Your goal → How do the records below read from their first line through the line containing "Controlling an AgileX"? Write those lines out exactly.

Data supplied →
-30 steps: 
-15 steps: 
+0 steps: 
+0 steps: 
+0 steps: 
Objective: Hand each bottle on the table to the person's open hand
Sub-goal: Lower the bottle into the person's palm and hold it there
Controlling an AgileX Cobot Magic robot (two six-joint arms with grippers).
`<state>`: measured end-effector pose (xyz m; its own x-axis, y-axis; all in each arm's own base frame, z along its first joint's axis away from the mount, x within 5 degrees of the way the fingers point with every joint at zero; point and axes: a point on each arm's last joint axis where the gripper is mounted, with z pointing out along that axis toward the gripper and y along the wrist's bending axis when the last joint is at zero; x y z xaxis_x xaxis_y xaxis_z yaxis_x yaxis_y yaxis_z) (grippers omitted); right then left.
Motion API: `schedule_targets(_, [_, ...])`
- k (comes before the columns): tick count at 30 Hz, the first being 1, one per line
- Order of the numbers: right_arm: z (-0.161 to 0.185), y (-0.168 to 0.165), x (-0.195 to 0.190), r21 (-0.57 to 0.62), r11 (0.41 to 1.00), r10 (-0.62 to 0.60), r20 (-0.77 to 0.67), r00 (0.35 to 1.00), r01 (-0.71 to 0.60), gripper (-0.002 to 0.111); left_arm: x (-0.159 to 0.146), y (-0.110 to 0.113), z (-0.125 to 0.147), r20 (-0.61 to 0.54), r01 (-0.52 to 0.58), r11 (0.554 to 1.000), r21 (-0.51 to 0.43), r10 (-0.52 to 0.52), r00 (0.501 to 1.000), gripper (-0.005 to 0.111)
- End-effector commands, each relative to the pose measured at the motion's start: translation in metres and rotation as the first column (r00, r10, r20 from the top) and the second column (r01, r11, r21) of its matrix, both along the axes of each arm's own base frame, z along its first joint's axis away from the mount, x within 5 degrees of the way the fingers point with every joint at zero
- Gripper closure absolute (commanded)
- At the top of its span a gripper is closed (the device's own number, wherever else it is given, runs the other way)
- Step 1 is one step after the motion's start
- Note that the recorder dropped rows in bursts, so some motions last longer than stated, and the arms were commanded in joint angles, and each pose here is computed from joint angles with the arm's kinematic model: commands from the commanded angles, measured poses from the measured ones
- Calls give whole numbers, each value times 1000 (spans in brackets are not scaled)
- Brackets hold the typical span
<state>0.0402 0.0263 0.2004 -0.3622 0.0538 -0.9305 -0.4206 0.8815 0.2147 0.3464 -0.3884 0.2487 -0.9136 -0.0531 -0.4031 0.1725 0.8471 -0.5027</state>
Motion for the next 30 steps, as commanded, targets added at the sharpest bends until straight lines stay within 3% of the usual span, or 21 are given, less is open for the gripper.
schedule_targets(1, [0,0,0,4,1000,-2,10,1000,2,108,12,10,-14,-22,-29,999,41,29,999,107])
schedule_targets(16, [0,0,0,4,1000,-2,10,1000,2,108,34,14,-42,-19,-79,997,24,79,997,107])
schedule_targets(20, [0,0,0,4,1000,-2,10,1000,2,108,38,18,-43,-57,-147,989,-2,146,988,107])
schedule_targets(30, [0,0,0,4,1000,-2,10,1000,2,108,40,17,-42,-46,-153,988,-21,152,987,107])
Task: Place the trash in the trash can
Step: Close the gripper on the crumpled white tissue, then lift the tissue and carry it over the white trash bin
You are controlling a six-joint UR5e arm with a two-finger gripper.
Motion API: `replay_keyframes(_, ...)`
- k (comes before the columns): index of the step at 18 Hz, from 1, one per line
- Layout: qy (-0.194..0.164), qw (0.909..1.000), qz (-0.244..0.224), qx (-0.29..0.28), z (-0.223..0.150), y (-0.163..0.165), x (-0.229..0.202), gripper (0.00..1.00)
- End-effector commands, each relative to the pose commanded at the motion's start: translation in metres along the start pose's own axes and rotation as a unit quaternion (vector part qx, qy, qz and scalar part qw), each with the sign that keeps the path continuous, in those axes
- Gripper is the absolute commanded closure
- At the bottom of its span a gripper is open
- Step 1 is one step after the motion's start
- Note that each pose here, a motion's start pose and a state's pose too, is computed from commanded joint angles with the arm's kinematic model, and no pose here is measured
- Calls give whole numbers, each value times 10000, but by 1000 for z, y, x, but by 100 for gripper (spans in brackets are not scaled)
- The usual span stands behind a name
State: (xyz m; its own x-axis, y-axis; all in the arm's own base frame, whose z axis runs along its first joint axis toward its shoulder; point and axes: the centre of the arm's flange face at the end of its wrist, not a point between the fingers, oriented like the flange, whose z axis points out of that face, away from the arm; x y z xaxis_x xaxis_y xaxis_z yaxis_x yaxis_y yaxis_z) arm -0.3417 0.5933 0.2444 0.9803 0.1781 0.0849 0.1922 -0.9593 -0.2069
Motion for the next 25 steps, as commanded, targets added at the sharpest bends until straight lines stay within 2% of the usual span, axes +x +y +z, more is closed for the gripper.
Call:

Written answer →
-30 steps: 
-15 steps: 
+0 steps: 
+0 steps: 
+0 steps: 
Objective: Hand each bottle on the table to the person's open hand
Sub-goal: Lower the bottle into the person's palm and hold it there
Controlling an AgileX Cobot Magic robot (two six-joint arms with grippers).

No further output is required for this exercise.